Work order -
Give back the data below exactly, with every line kept the same.

** Opening Data excerpt block **

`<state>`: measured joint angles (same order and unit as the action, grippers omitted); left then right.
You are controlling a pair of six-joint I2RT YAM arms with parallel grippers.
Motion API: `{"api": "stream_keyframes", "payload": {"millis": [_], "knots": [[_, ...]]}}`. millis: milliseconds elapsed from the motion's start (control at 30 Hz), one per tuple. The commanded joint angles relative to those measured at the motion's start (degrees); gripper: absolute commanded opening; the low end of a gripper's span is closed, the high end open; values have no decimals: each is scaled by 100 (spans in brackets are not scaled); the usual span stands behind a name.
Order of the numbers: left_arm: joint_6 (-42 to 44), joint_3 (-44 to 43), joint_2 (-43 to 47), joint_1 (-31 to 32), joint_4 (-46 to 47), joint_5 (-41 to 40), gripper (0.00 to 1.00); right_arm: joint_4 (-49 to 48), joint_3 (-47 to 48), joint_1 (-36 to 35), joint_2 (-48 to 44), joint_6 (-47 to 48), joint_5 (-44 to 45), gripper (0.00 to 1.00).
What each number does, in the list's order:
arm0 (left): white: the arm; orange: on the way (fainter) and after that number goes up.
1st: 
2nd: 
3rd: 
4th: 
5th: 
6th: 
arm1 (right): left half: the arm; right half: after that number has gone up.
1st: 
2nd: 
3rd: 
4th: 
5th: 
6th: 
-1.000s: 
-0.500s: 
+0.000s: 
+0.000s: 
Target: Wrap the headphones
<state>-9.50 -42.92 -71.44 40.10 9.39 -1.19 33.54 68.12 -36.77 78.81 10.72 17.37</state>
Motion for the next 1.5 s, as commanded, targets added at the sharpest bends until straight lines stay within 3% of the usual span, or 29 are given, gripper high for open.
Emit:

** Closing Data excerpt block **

Reply -
`<state>`: measured joint angles (same order and unit as the action, grippers omitted); left then right.
You are controlling a pair of six-joint I2RT YAM arms with parallel grippers.
Motion API: `{"api": "stream_keyframes", "payload": {"millis": [_], "knots": [[_, ...]]}}`. millis: milliseconds elapsed from the motion's start (control at 30 Hz), one per tuple. The commanded joint angles relative to those measured at the motion's start (degrees); gripper: absolute commanded opening; the low end of a gripper's span is closed, the high end open; values have no decimals: each is scaled by 100 (spans in brackets are not scaled); the usual span stands behind a name.
Order of the numbers: left_arm: joint_6 (-42 to 44), joint_3 (-44 to 43), joint_2 (-43 to 47), joint_1 (-31 to 32), joint_4 (-46 to 47), joint_5 (-41 to 40), gripper (0.00 to 1.00); right_arm: joint_4 (-49 to 48), joint_3 (-47 to 48), joint_1 (-36 to 35), joint_2 (-48 to 44), joint_6 (-47 to 48), joint_5 (-44 to 45), gripper (0.00 to 1.00).
What each number does, in the list's order:
arm0 (left): white: the arm; orange: on the way (fainter) and after that number goes up.
1st: 
2nd: 
3rd: 
4th: 
5th: 
6th: 
arm1 (right): left half: the arm; right half: after that number has gone up.
1st: 
2nd: 
3rd: 
4th: 
5th: 
6th: 
-1.000s: 
-0.500s: 
+0.000s: 
+0.000s: 
Target: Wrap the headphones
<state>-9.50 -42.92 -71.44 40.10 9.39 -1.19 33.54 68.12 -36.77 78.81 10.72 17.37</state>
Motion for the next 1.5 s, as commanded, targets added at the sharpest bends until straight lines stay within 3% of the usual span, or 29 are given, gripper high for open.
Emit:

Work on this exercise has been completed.